Prosas poéticas…
Tibio desierto
Es tan dura tu corteza que se han perdido mis poemas a mitad de tu vientre, inventé lenguajes adornados con lirios, escenarios de agazapados misterios en medio de la luna. Inventé señales con caracoles en nocturnos otoños. Di mis pasos más allá de las plazuelas abandonadas, las que se llenaron de ortigas en tus resecos tejidos. Ya no fueron mis raíces de viajero ávido, las que dibujaron intimidades en tu rostro, se terminó mi harina de papiros azules, y con ella se fue el tibio desierto de mis manos desoladas.
Caminas descalza desafiando las nubes de espinas, los temblores incansables del limonero y su arsenal de suspiros.
Se desangra mi memoria con los aires de tu injuria, con las resacas disfrazadas de frutillas en ciegas espigas. Sola, ardes en las batallas de animales gentiles, única llama, que tanteando tus pasos abraza el infinito.
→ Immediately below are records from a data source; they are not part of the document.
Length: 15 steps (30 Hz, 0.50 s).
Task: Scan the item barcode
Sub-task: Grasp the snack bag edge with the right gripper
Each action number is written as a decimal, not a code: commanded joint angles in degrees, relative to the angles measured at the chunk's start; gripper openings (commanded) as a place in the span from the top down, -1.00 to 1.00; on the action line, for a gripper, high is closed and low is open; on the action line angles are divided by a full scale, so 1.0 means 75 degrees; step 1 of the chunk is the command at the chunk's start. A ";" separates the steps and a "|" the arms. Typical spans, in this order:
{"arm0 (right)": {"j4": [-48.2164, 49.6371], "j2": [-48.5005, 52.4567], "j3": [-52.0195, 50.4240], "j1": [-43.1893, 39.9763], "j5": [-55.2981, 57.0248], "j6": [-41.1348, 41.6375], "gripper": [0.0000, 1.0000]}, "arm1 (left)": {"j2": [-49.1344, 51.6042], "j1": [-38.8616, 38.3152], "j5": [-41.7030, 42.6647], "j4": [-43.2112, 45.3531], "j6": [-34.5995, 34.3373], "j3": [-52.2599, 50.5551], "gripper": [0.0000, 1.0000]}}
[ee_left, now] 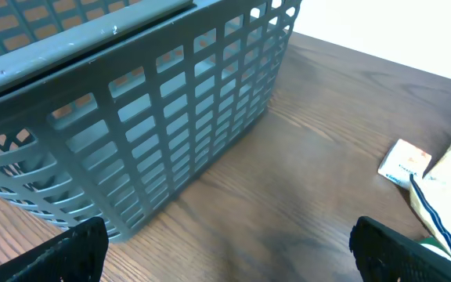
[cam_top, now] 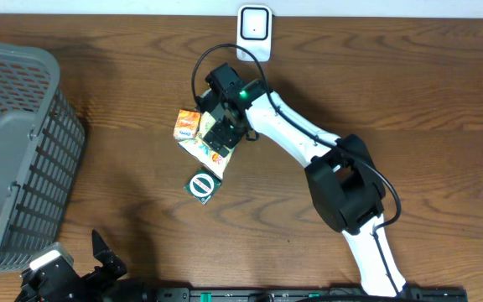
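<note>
The snack bag [cam_top: 209, 149] with orange and yellow print lies left of the table's middle, and my right gripper [cam_top: 221, 127] is down on its upper part, apparently shut on it. In the left wrist view the bag [ee_left: 442, 182] looks tilted up off the wood. The white barcode scanner [cam_top: 254, 32] stands at the far edge, behind the bag. My left gripper [ee_left: 233, 262] hangs open and empty low at the near left corner, its dark fingertips [ee_left: 73, 252] at the frame's bottom.
A small orange box [cam_top: 186, 124] touches the bag's left side. A green round-label packet [cam_top: 204, 184] lies just in front of it. A large grey basket [cam_top: 15, 151] fills the left side. A teal item shows at the right edge.
My right gripper and the snack bag are further left and a little nearer the front. The orange box has shifted left with them. The left arm has not moved.
First the right arm was blurred at the far right and the bag lay untouched mid-table. Then the gripper was down on the bag's top end. After that the bag stood further left against the orange box, and now further left again.
</note>
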 commanded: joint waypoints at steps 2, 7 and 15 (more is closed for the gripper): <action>-0.0312 -0.0495 0.0428 -0.0224 0.0968 0.1361 -0.95 | -0.0009 0.0023 -0.0015 0.0003 -0.0044 0.0006 -0.95; 0.0146 -0.0857 0.0472 -0.0093 0.0699 0.1591 -0.25 | -0.0012 0.0023 -0.0015 0.0003 -0.0047 0.0009 -0.95; 0.0236 -0.0758 0.0562 0.0166 0.0265 0.1262 0.42 | -0.0009 0.0023 -0.0015 0.0003 -0.0047 0.0006 -0.95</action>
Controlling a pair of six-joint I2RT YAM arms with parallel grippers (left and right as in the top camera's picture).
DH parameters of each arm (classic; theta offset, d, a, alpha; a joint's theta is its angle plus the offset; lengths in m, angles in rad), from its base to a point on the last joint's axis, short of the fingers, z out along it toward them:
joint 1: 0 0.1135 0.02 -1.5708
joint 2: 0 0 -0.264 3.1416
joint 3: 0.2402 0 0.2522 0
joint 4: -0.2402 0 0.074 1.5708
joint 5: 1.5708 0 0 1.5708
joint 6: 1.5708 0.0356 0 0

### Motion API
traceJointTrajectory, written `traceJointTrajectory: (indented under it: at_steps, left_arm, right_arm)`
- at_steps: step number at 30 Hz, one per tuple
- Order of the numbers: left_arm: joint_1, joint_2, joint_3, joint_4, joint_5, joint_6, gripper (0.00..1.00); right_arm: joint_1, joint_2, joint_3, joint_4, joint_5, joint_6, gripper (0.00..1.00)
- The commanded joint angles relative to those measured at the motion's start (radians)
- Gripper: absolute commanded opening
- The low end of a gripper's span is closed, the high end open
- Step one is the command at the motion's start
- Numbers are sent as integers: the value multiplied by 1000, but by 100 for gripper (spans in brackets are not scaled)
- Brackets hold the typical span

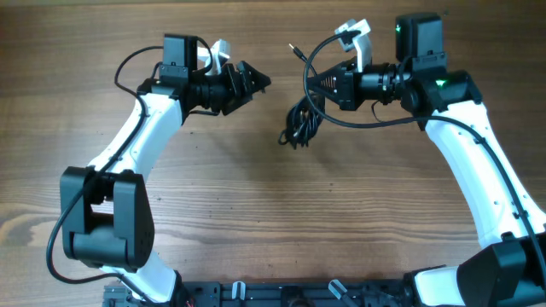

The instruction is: Untangle cables

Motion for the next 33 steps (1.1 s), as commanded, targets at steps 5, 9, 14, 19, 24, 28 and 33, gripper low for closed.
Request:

Corre, corre a tocar el interior del amargo, del signo diminuto que ante ti me hace invisible. Deseo callar en el fondo de la noche, barrer las grotescas riendas de los cuarzos que te deslumbran.
Iluminaste el pozo de notas ardientes, donde los veleros humildemente amortiguaron el líquido demencial de tus amores de sirena en celo. Piadoso, cerraré los trenes de la desgracia que se asoman en tu frente, sellaré las arterias diminutas donde avanzan los agónicos te amo, bañados en sal. Sin prisa caen tus hojas, redescubriendo la última tonada de los agotados nardos. Se vence el momento de chuparse los dedos, impregnados de aquel oloroso pastel, alojado como testigo del origen, que columpió en rítmico danzón, la ligereza de un clausurado amante, sin congruencia, tembloroso, amamantado en este momento por el vino de unos labios sin rostro.
Mírame respirando sal
Los sueños se arraigan en nuestra niñez, los imaginamos nuestra realidad, mientras la muerte ríe a carcajadas; nos invita a tomar sus alas para deambular en el abismo y tararear en esos aires de madrugada, meciéndonos en un pantano desfondado. El veneno atrapa a nuestras desahuciadas pesadillas, nuestro cuerpo sangra al ser mordido por demonios disfrazados de plegarias. Emigro por sendero de inmundicias, asustado por el polvo de lo imposible, sé que brotaré en el mes de los fantasmas, en el sobreviviente valle de imágenes desconocidas, salpicadas de tinieblas y ceniza. Recuerdo una canción sutil derramando infiernos a los viajeros, que bebían extrañas sombras en el lomo de los aguaceros, en las fronteras donde las almas se llenaron de cal y los peces se volvieron adictos a heridas enmohecidas de hogueras de papel; tarareo una tonadilla.
Mírame respirando sal de tus lágrimas, de tus silenciadas ramas al asomarse en las chimeneas; memorizo calendarios desangrado sobre jardines ensordecedores. Mira los golpes rugiendo bajo riendas de esculpidos puentes, en medio de la nada, del vacío, del vaho…
Suena la alerta, gritemos donde los desterrados pasos se volvieron invisibles y la corriente nos hundió en el imaginario de la desesperanza, caminemos descalzos sobre retoños de hogueras y recuerdos, veamos hacia la eternidad escarchada con el vaivén de la miseria; con la conciencia tiritando el exilio y los proyectos de revivir a los caídos en cicatrices. Ahora duermo en mi realidad extraña, vislumbrando hogueras esparciéndose en ríos subterráneos, donde se pierde la mirada, y el yo, que se encontraba despierto en un abismo. Hoy, sudoroso, inseguro, desterrado de tu aliento, envuelvo los regalos del adolecente que fui, cuando los años quemaban los instintos, en un lento cantar hacia la arena inventora de cuerpos descobijados, debatiendo frente a espejos, la necesidad de recordar que morir, es un lujo inventado, sólo para ser alimento de insectos.